In allergic OA, the causative agent may either be a high- (HMW) or low-molecular weight (LMW) agent. Sensitization to HMW agents is considered to be due to an IgE-mediated mechanism. Although specific IgE antibodies are less often detected in OA induced by LMW than HMW agents, some studies have suggested the implication of immunological mechanisms in LMW-OA, as well as non-IgE-mediated responses resembling delayed hypersensitivity reactions.
OA is the most important work-related pulmonary disease in developed countries and second most important in underdeveloped countries [11]. However, underreporting and underdiagnosis of OA are two major obstacles to the accurate determination of its prevalence. Workplace exposures are only documented in 7 to 15% of evaluations of adults with new-onset asthma [15], and larger asthma population studies do not always take workplace exposures into account.

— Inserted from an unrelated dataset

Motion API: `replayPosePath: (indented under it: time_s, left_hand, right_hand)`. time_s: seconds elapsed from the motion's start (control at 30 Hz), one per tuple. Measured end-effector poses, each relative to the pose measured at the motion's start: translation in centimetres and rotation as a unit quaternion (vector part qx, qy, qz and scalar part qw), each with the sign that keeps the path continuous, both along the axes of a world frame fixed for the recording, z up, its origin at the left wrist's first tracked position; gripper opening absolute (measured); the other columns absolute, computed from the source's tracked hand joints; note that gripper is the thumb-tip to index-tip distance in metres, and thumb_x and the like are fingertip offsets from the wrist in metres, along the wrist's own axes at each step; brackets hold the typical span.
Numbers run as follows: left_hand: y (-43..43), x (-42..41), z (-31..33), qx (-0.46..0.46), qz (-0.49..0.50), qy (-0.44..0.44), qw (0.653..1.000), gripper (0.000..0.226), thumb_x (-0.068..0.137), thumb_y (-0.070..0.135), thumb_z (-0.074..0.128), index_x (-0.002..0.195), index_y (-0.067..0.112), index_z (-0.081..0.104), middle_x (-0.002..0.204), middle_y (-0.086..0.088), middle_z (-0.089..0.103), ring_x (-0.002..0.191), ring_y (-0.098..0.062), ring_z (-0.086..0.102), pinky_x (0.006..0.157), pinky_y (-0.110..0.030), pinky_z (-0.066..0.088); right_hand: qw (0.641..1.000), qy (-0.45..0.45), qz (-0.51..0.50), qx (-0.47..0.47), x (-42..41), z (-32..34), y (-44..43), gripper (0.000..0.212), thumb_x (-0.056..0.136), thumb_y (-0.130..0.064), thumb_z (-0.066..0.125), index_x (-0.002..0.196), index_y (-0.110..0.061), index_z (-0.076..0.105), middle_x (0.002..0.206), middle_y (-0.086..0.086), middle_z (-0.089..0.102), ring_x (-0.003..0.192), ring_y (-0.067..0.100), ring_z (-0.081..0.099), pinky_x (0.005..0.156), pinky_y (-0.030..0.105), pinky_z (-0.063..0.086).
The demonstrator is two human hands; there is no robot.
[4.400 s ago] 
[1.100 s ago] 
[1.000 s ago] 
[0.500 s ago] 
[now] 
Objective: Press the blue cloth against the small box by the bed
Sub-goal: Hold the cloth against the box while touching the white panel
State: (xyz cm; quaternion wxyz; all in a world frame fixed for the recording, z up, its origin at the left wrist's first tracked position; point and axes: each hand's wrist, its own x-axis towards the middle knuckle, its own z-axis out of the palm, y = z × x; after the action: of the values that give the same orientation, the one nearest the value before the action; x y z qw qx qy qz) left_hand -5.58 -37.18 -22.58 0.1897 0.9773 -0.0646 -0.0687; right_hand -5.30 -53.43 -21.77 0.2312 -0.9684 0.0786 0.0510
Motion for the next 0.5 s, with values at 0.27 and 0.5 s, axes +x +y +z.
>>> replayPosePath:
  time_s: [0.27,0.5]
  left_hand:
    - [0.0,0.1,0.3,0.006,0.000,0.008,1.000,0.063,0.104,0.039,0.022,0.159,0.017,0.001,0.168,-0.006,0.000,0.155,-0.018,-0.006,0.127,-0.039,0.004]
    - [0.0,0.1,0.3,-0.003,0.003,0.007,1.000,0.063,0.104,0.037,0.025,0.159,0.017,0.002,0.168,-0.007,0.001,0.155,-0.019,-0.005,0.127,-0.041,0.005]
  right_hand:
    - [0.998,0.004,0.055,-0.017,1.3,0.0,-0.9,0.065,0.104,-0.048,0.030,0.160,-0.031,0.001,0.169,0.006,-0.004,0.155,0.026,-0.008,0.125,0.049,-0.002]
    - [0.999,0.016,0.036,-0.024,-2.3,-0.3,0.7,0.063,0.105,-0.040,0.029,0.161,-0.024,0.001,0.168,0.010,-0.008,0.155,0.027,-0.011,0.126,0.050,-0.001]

As diagnostic tools are not widely available, less than half of subjects with OA go through the proper evaluation for diagnosing OA [16]. In fact, even though the specific inhalation challenge (SIC) is the reference standard for OA diagnosis, it is not available in all tertiary centers. Hence, OA diagnosis relies on the clinician’s ability to relate the disease’s development and exacerbations to a workplace exposure. Nevertheless, studies have reported OA prevalence rates of 4–58% with a median of 15% [17•, 18]. The prevalence of WEA is even more uncertain than that of OA, but is considered to be similar [19].
Severity
The ERS/ATS and GINA guidelines define severe asthma as a subtype of asthma which requires treatment with high-dose inhaled corticosteroids plus a second controller and/or systemic corticosteroids in order to prevent it from becoming uncontrolled, or that remains uncontrolled despite optimal therapy [20, 21]. Accordingly to the Global Asthma Report 2014, 10% of asthma cases can be considered as severe [3], but according to GINA, severe asthma represents 20% of cases, 50% of which is uncontrolled [20]. Due to the discrepancies between the prevalence of severe asthma found in different studies, together with OA underdiagnosis, it is very difficult to establish the prevalence of severe OA.

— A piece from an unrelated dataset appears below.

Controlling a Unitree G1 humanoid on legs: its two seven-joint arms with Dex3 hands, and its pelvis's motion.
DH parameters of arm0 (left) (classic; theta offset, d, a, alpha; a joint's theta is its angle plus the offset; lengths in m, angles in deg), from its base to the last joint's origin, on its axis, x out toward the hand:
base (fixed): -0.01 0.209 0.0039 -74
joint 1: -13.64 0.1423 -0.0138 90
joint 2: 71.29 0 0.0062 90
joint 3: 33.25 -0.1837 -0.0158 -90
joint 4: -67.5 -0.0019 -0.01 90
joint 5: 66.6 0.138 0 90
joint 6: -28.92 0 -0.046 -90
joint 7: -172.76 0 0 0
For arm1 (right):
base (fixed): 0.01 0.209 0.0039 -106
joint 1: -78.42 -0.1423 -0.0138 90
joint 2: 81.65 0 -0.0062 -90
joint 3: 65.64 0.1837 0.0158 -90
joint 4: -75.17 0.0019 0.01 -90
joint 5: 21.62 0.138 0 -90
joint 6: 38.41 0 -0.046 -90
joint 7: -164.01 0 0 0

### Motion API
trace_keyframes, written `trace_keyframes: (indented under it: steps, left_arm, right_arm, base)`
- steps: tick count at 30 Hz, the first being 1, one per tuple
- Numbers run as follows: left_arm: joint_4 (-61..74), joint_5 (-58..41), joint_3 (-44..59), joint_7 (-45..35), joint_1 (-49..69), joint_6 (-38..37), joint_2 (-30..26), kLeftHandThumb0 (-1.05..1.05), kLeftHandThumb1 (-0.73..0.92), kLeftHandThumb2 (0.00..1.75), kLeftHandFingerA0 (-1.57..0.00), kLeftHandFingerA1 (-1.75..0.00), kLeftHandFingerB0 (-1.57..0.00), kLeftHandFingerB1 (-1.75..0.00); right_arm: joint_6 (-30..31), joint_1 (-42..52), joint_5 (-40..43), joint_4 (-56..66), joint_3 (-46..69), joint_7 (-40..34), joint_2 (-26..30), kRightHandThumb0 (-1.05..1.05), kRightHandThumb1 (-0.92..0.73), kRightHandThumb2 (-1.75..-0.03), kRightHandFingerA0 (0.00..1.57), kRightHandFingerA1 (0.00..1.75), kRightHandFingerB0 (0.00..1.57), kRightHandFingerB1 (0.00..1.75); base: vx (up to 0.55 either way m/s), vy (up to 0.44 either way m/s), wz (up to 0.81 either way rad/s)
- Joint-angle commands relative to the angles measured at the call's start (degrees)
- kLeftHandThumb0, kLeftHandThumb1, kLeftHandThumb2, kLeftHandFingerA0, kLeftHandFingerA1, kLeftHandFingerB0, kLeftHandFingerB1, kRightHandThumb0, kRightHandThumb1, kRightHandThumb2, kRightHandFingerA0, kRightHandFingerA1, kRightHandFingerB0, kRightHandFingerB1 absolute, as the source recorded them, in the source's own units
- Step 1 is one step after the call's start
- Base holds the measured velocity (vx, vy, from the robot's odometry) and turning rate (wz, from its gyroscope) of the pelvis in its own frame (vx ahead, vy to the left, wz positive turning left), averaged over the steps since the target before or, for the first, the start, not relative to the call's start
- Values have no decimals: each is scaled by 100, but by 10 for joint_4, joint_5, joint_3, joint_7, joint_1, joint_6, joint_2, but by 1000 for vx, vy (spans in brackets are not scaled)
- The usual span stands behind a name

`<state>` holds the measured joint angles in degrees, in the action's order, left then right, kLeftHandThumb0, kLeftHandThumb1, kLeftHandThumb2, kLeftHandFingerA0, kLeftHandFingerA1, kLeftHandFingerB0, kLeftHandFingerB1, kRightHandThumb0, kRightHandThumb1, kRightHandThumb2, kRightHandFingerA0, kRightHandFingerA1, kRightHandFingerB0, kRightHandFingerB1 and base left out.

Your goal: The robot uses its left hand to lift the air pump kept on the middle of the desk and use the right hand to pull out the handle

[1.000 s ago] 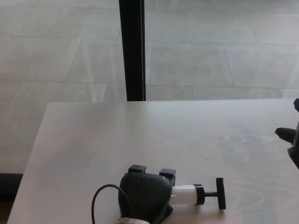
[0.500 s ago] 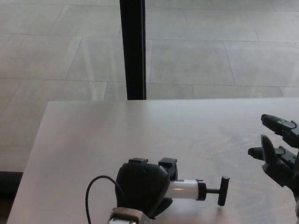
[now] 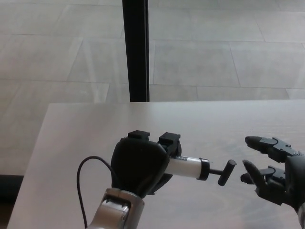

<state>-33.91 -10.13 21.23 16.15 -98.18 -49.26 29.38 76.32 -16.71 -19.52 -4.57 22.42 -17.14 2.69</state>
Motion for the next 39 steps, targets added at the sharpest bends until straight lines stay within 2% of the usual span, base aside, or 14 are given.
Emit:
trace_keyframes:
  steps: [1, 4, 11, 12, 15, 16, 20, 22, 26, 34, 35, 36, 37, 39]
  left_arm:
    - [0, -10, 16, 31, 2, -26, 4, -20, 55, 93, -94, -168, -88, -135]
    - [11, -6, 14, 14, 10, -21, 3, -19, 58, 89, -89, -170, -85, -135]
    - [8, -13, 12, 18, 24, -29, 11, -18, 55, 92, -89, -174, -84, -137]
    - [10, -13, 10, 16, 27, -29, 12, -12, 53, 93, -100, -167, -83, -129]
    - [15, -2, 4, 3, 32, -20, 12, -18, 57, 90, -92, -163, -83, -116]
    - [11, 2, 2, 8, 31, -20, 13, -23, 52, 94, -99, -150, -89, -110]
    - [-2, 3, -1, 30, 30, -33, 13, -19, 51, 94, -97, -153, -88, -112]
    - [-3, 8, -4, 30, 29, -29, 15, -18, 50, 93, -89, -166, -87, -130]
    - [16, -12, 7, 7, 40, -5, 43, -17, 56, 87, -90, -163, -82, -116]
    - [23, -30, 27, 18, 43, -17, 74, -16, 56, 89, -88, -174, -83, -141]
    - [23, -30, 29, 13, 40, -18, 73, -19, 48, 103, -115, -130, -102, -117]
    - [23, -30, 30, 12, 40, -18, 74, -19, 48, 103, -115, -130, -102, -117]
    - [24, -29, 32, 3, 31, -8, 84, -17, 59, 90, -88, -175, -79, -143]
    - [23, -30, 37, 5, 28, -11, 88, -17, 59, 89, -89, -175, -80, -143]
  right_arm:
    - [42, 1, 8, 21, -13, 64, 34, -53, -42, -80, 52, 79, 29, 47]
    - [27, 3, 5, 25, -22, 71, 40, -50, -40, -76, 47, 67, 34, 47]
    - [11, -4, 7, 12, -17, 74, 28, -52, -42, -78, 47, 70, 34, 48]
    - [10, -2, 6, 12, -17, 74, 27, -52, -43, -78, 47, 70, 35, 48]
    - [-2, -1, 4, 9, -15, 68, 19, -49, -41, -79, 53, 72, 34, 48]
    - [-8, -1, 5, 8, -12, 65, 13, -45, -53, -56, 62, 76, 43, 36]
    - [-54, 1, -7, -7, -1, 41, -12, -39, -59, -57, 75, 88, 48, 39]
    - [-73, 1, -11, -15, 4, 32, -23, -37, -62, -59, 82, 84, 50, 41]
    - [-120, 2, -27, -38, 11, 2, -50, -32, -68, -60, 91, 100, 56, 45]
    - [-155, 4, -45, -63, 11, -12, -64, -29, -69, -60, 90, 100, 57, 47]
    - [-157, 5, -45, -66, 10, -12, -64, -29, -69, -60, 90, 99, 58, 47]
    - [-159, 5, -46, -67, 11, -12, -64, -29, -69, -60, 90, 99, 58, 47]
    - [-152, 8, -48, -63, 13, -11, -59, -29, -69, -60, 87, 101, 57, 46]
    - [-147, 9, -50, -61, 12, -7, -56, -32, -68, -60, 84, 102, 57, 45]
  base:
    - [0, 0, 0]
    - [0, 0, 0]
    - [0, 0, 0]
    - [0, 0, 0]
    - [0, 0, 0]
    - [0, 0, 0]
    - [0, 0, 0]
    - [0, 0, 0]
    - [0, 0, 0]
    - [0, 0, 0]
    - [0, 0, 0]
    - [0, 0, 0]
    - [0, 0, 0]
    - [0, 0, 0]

Nevertheless, it should be pointed out that most NFA and FA events happen among youngsters and subjects under 50 years old and it is among this population that occupational exposures occur. Therefore, although OA is not usually considered as an individual cluster in asthma severity studies and is markedly underdiagnosed, it might be an important eliciting factor for severe asthma. Thus, future studies should look into this specific subgroup more deeply and evaluate its real prevalence and relevance.

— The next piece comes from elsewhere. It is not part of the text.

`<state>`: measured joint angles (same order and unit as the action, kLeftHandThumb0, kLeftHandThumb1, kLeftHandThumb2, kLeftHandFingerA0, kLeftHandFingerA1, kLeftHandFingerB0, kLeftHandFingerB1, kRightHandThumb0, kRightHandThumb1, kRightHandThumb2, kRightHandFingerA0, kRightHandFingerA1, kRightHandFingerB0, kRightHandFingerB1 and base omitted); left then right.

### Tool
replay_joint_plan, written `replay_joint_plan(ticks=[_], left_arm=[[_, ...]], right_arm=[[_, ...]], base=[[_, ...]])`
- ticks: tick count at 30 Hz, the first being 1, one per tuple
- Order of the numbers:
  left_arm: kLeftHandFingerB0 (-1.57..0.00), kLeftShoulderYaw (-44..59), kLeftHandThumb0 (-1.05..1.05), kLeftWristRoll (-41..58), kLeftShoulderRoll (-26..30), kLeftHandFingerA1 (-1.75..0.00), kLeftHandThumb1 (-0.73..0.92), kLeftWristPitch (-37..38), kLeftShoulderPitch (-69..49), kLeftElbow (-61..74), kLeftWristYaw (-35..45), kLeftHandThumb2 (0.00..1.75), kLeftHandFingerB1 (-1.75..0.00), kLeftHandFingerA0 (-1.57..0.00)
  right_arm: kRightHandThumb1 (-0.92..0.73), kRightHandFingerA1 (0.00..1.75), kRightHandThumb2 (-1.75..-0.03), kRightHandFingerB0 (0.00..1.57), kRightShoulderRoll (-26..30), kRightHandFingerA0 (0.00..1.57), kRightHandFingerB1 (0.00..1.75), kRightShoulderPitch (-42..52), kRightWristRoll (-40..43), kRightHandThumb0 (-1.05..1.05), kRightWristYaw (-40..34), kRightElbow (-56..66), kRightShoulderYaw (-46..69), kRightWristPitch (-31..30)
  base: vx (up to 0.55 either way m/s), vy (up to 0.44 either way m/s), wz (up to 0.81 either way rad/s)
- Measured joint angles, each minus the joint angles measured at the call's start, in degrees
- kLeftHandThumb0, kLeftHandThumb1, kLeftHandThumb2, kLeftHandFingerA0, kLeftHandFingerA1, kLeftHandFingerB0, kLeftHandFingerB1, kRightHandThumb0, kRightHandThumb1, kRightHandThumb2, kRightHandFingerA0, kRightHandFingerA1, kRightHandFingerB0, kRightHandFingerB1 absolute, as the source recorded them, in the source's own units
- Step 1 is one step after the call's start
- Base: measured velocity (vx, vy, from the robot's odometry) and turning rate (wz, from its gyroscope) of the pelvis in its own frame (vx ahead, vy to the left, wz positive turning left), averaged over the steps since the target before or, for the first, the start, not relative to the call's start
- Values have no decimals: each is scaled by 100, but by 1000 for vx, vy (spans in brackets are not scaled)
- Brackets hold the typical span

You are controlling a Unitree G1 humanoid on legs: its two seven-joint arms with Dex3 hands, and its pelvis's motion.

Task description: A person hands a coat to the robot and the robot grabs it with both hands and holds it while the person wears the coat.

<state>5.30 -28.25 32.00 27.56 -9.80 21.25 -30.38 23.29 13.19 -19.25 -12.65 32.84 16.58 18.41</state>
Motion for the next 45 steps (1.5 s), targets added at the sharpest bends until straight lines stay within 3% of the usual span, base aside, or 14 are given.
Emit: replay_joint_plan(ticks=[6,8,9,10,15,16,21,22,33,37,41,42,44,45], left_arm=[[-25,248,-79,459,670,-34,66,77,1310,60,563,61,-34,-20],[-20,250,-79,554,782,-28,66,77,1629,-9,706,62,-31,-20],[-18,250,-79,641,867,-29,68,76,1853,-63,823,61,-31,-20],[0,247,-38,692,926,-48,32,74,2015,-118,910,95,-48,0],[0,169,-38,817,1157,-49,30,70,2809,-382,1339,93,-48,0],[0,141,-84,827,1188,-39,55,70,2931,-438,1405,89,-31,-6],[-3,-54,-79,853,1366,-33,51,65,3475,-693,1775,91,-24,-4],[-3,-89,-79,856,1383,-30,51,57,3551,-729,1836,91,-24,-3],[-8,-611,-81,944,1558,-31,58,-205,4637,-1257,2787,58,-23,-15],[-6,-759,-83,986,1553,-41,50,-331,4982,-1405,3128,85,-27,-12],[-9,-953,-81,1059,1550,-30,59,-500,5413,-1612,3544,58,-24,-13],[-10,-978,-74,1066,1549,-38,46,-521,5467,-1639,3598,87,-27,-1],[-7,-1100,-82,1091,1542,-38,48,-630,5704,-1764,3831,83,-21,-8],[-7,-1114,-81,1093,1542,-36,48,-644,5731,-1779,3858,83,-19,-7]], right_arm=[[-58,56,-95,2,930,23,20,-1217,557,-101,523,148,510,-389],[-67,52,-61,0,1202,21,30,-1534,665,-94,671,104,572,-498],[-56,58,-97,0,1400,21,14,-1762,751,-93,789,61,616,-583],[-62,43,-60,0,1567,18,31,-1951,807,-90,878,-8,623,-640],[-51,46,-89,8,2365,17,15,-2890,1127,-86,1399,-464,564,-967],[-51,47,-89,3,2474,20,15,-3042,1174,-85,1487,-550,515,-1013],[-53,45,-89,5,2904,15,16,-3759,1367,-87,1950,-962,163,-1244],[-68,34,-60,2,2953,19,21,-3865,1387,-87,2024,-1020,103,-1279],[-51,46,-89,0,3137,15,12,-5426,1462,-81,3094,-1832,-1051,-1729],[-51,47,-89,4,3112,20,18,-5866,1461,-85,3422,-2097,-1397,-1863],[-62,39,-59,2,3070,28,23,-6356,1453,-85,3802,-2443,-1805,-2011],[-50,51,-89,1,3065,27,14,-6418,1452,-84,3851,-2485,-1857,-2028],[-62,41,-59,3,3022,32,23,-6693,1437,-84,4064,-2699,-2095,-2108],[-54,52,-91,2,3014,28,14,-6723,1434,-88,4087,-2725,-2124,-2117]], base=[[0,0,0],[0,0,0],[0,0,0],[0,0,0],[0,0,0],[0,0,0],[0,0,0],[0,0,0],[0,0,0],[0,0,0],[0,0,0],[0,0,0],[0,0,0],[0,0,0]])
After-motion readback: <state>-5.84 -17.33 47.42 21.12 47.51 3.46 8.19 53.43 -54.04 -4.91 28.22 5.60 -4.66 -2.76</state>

Since OA asthma etiology and severity are related to the type and persistence of exposure to the causative agent, this exposure should be carefully analyzed. Early cessation of allergen exposure is associated with a better prognosis and milder OA severity [22••], finding which was also highlighted in a systematic review by Vandenplas and Lemière [23] on the cessation and reduction of exposure in OA. Meca et al. [24] suggested that OA induced by LMW agents is more severe than OA caused by HMW agents. These authors retrospectively studied 78 patients diagnosed with OA, where HMW agents were responsible for 23 (mostly cereal flour 48%) and LMW for 55 cases (mainly isocyanates 36% and persulfates 24%). After analyzing asthma severity according to GINA classification, they found a significantly higher risk for asthma severity and increased bronchial hyperresponsiveness for LMW agents. Of note, baseline lung function, hospitalizations, and emergency visits did not differ between the two groups of patients with OA.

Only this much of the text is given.